Chapter 12 of the Book of Hosea

Hosea 12 is the twelfth chapter of the Book of Hosea in the Hebrew Bible or the Old Testament of the Christian Bible. In the Hebrew Bible it is a part of the Book of the Twelve Minor Prophets. This chapter contains prophecies attributed to the prophet Hosea, son of Beeri, delivered about the time when the Kingdom of Israel (Ephraim) sought the aid of the Egyptian king So, in violation of her covenant with Assyria (Hosea 12:1). References to contemporary events sit alongside allusions to the patriarchal age in Israel's history. Hosea exhorts the country's leaders to follow their father Jacob's persevering prayerfulness, "which brought God's favor upon him". The Jamieson-Fausset-Brown Bible Commentary notes that "as God is unchangeable, He will show the same favor to Jacob's posterity as He did to Jacob, if, like him, they seek God".

== Text ==
The original text was written in Hebrew. This chapter is divided into 14 verses in English Christian Bibles, but 15 verses in the Hebrew Bible, which includes Hosea 11:12 as verse 1. This article generally follows the common numbering in Christian English Bible versions, with notes to the numbering in Hebrew Bible versions. For verse 1 in the Hebrew Bible see Hosea 11:12.

===Textual witnesses===
Some early manuscripts containing the text of this chapter in Hebrew are of the Masoretic Text tradition, which includes the Codex Cairensis (895), the Petersburg Codex of the Prophets (916), Aleppo Codex (10th century), Codex Leningradensis (1008). Fragments cumulatively containing all verses of this chapter in Hebrew were found among the Dead Sea Scrolls, including 4Q82 (4QXII^{g}; 25 BCE) with extant verses 1–14 (verses 1–15 in Masoretic Text).

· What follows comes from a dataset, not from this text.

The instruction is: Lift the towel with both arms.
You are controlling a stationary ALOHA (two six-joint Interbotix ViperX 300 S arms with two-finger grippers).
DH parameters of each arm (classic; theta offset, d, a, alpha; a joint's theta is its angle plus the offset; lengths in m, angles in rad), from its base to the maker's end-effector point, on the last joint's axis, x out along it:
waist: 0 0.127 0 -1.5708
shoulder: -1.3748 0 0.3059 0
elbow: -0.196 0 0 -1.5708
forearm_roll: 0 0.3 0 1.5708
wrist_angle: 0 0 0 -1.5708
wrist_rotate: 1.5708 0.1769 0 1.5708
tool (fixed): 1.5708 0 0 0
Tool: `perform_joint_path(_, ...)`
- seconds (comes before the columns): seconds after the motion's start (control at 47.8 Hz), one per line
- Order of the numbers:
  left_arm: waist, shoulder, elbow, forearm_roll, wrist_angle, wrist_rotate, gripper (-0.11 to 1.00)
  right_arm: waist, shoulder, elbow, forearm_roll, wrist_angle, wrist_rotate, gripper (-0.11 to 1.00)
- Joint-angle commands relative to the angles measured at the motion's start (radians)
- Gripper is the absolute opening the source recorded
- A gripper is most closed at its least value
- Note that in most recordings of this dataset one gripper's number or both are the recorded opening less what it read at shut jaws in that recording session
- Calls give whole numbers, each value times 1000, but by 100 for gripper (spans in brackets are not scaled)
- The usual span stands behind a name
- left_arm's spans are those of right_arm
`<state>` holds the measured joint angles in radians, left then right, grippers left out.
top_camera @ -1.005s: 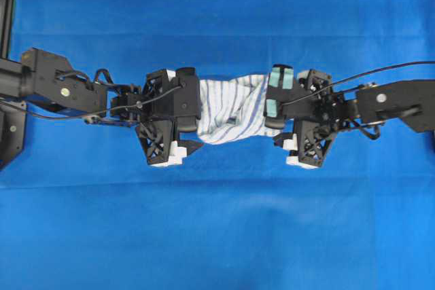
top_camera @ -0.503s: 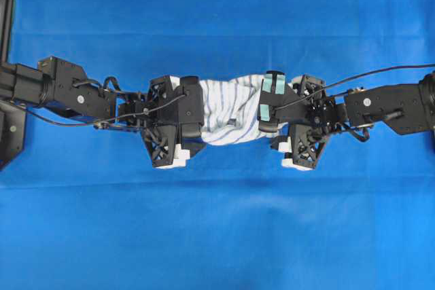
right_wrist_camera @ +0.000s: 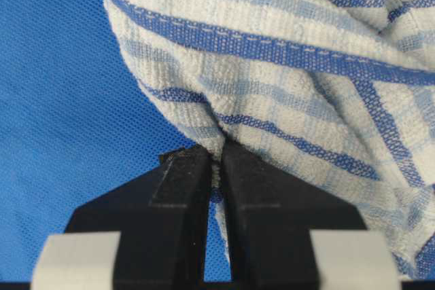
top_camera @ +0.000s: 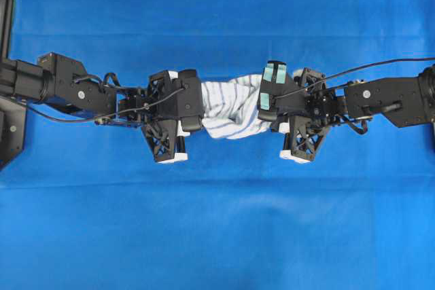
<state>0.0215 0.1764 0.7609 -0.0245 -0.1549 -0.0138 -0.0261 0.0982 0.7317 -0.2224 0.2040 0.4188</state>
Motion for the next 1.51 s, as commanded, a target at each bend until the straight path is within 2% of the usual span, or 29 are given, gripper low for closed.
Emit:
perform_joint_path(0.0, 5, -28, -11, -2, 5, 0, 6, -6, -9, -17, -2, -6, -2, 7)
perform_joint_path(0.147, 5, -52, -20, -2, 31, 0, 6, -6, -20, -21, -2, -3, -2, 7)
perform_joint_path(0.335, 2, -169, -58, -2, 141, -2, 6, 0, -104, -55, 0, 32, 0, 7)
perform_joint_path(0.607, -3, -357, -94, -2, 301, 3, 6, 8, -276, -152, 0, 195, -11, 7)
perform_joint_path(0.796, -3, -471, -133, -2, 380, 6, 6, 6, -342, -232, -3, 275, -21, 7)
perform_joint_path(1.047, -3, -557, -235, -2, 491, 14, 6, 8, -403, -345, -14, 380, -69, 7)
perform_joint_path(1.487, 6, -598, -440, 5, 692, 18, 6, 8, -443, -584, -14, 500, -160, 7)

There is also a translation into Koine Greek known as the Septuagint, made in the last few centuries BCE. Extant ancient manuscripts of the Septuagint version include Codex Vaticanus (B; $\mathfrak{G}$^{B}; 4th century), Codex Alexandrinus (A; $\mathfrak{G}$^{A}; 5th century) and Codex Marchalianus (Q; $\mathfrak{G}$^{Q}; 6th century). (Note: Book of Hosea is missing from the extant Codex Sinaiticus.)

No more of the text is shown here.